The rest feels like a blur. A big, glorious purple and gold blur– Mike’s college colors and our chosen palette. The ring bearer’s “pillow” was a prized football. We used books and borrowed vases for centerpieces. I found the perfect shoes – which were plain and simple pumps, laced up and layered in all sorts of awesomeness via Etsy.
Family from near and far arrived to help steam dresses, arrange flowers, decorate the venue, cook Korean BBQ, and participate in the ceremony. One niece played the violin; another read e.e. cummings. My nephews lit the lanterns; Mike’s carried the rings. My brother-in-law, a film editor in Hollywood, shot the video.
Everything, I mean everything, just folded together into a masterpiece. Like our 1000 cranes, we layered, creased, pressed and adjusted until, “Voila!” — dream nuptials in a nanosecond.

My girls were my bridesmaids, and while I don’t necessarily recommend the turbulent and tumultuous past required to use your very own daughters in your bridal party, I must say… I must explain… well… when I try to voice what it felt like — having them stand there at the altar with me, supporting and loving me, supporting and loving Mike; opening their arms and hearts and lives to allow him to join our intimate little clan of incandescence and joy… words fail me. I’m at a loss. Let’s just say, it was THE special ingredient, THE added love element that made the wedding as absolutely perfect as perfect can be.

There are so many other tiny tidbits I could share, including my grandmother’s posthumous contribution, our extended Peters metaphor, hangover knavery, and inadvertent F bombs, but I think I should quit while I’m ahead. Let’s just say that as Mike and I celebrate our seventh wedding anniversary, I was reminded of how unbelievably blessed we truly are.

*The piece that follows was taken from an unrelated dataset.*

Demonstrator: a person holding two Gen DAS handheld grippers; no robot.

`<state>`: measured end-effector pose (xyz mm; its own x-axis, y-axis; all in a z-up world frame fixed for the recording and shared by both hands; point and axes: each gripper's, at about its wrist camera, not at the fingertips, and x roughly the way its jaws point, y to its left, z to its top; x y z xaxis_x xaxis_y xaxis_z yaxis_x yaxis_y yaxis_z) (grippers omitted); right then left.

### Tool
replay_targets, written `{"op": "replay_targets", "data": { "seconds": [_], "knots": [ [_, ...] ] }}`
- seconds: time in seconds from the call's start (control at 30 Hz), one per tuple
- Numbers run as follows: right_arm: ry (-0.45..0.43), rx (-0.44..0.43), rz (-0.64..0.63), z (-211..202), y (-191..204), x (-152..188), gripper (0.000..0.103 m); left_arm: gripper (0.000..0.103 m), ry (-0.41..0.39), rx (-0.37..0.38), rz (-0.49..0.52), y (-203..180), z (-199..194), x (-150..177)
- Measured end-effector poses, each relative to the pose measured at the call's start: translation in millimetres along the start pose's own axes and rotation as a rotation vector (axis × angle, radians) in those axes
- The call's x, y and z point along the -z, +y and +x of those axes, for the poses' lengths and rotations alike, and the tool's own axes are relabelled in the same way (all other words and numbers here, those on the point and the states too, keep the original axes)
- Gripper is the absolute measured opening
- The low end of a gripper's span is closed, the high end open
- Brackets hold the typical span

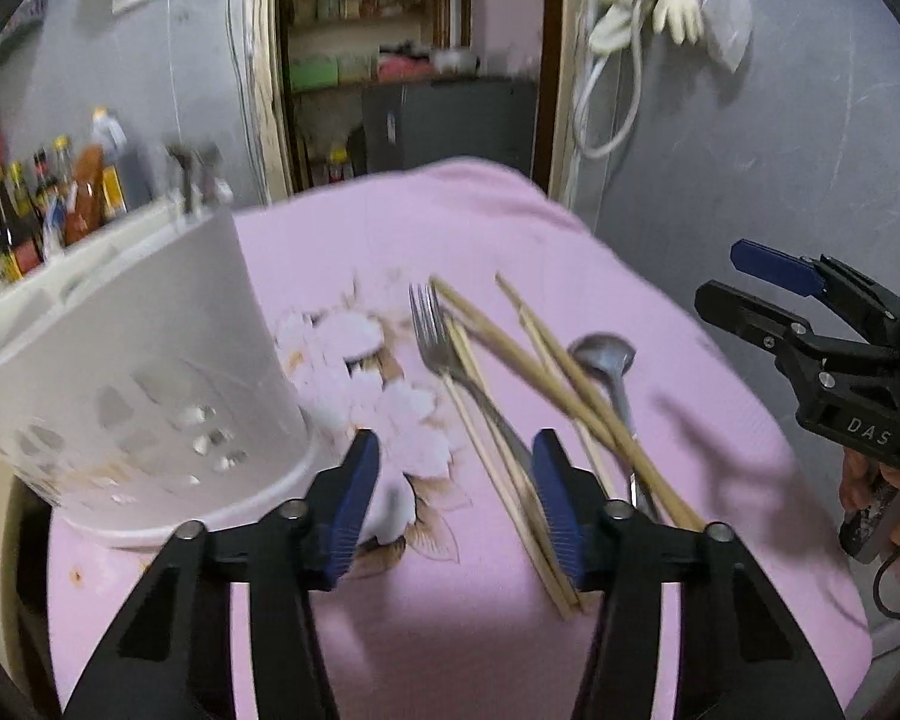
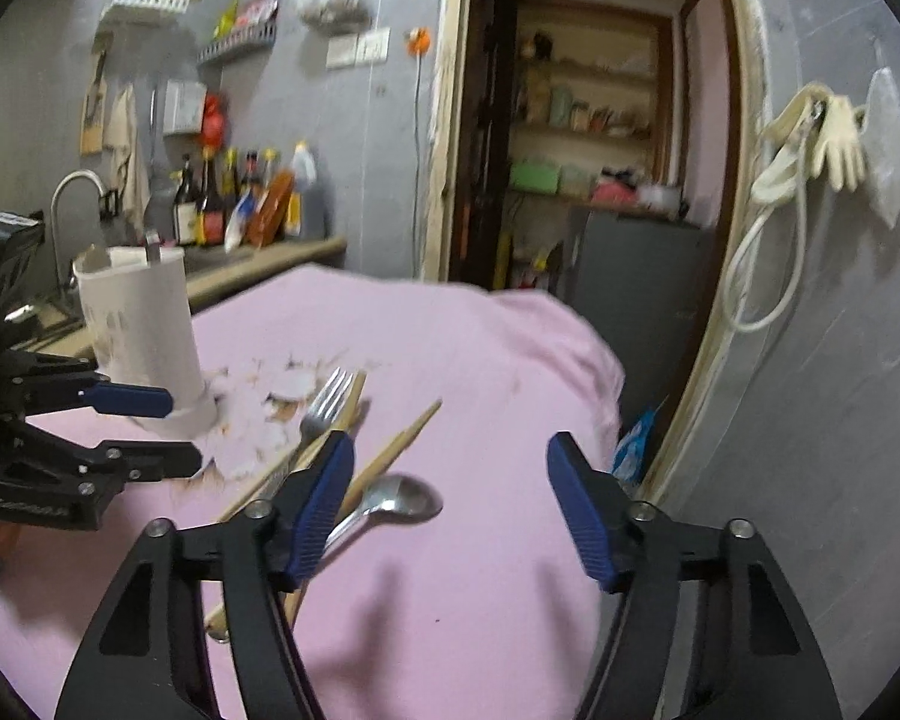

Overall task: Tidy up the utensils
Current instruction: 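Move both grippers back to the utensils on the cloth, then close the left gripper on a wooden chopstick while the right gripper grasps the large metal spoon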

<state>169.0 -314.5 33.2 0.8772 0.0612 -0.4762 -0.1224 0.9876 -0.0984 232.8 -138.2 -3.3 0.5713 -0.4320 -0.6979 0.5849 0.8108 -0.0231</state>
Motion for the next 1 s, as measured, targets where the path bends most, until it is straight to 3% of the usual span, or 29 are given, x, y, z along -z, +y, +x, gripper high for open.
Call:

Our wedding was perfect because of our families. Correction… Family. Our nuclear and extended crews melded into a giant conglomeration of love and crazy and talent — and helped us pull off the impossible: a wedding in six weeks.
And on that sublime and sultry July night seven years ago, we were folded, pressed, and pleated into a multilayered, multifaceted masterpiece of a fine, new family.